If you were to ask me for, say, a list of my top five favorite movies, I don’t know exactly what the full list would look like, but most of the time both Spirited Away and Pom Poko would be on there. Which, it turns out, I have somewhat mixed feelings about: even admitting that I don’t have a particularly thorough movie background, is a pair of fantasy anime movies that could reasonably also be labeled as children’s movies a place where I (a 46-year-old man) want to put my stake in the ground? Shouldn’t I prefer movies that are more thoroughly grounded in a range of life experiences?

The above, of course, isn’t any sort of case against holding those movies in very high esteem: as phrased there, it’s completely unsupported genre snobbishness. And I wouldn’t put up with that sort of snobbishness in any other art form: I grew up in a context that, say, valued literary fiction over science fiction or romance, that valued classical music over pop music, that valued a whole load of things over video games (to the extent that video games even existed while I was growing up), and I’m pretty confident in saying that those blanket valuations are ridiculous, that literary fiction and classical music are just different genres. I can still see the effects of that context in my psyche, but I can also consciously set it aside. (And, don’t get me wrong, it’s not like anybody told me not to read science fiction while I was growing up or to not listen to pop music when I went through that phase in high school. And, also, don’t get me wrong: if I were to make a similar list for music, classical music probably would be extremely well represented.)

 

Setting both anti- and pro-genre snobbishness aside, though: you can learn from any genre, so I’m sure I’ve got gaps in my taste that arise from my genre choices: I did actually read a fair amount of literary fiction in grad school, and it was productively different from what I’d been in the habit of reading. And there are also stereotypes that I see in some of my habitual genres that I’m actively unimpressed with: e.g. the “anointed savior of the world” trope I see in so many games and also in comics (both American and Japanese, both in print and animated forms).

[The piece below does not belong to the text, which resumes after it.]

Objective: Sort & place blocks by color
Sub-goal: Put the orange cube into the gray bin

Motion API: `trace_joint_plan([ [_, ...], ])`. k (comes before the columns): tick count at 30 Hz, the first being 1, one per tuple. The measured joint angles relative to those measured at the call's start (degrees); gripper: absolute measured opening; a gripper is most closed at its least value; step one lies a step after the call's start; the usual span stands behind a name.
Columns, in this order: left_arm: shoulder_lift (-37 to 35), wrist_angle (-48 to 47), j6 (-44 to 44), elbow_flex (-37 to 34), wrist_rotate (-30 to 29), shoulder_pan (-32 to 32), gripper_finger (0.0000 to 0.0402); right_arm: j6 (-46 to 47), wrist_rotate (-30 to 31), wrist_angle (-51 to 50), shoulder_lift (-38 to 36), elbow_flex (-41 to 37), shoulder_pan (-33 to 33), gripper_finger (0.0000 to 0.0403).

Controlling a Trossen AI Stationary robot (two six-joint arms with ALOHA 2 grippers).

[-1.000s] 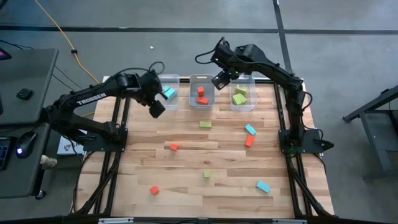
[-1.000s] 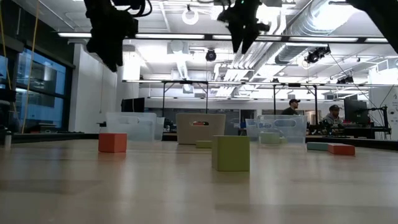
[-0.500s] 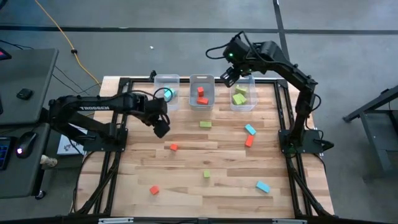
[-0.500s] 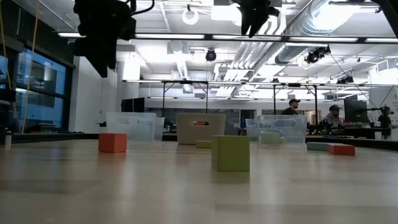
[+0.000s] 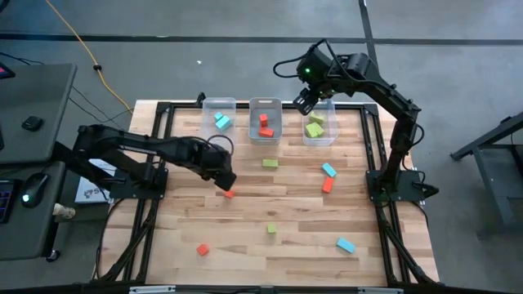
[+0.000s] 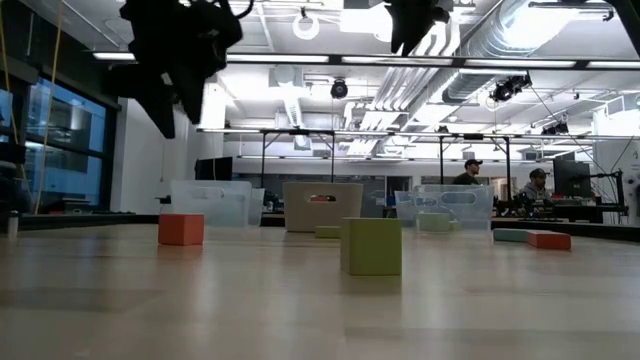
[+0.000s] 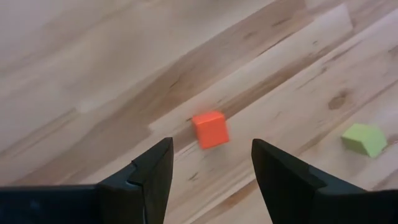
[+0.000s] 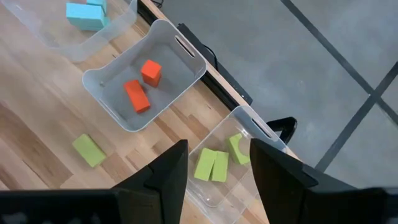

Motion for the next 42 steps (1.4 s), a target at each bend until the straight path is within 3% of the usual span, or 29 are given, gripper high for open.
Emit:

Worry about that latter stereotype is probably what’s really going on in my psyche here: I do enjoy wish fulfillment, but I think it’s healthier for me personally if I don’t spend too much time diving into it. Instead, I’d prefer to have a healthy balance of art that focuses on the small scale, on the details of what exists, and on actual people.

Having said that, too much of a focus on small scale personal concerns can be associated with its own negative stereotypes that I’m equally dubious of: e.g. literary fiction about middle-aged men unhappy with their marriages and instead finding a match with women in their twenties. I don’t have any more respect for that sort of wish fulfillment than I do for RPG “savior of the world” wish fulfillment; but if we can step away from that to something that feels more like real interactions between real people (and, yes, with real problems), then that’s important.

But at any rate you can of course focus on details and on people in any genre. Returning to science fiction, Trouble on Triton puts you in the head of somebody so you can how he interacts with other people, what he wants from those interactions, the pain that he gets from that, the pain that others get from that, and the self- and outwardly-inflicted nature of the problems surrounding him; and the novel’s nature as science fiction lets it generalize those experiences in a way that clarifies by the distance of the setting.

 

I said above that I’d prefer to have a healthy balance of art that focuses on the small scale, on details, and on actual people; that’s true, but only half true. My relationships with my wife and daughter are both extremely important to me; and if art can shed light on that, that’s great. And work involves people too, of course; and I do care about my friends.

But, granting all of that: I’m not a people person. Also, a lot of the classic literary themes actually aren’t particularly reflective of my life: happy, stable marriages and careers aren’t in general the subject matter of great novels. (Not that our family doesn’t go through rough patches – this last year in particular has been quite a bit rougher for us than I’d like – but still.)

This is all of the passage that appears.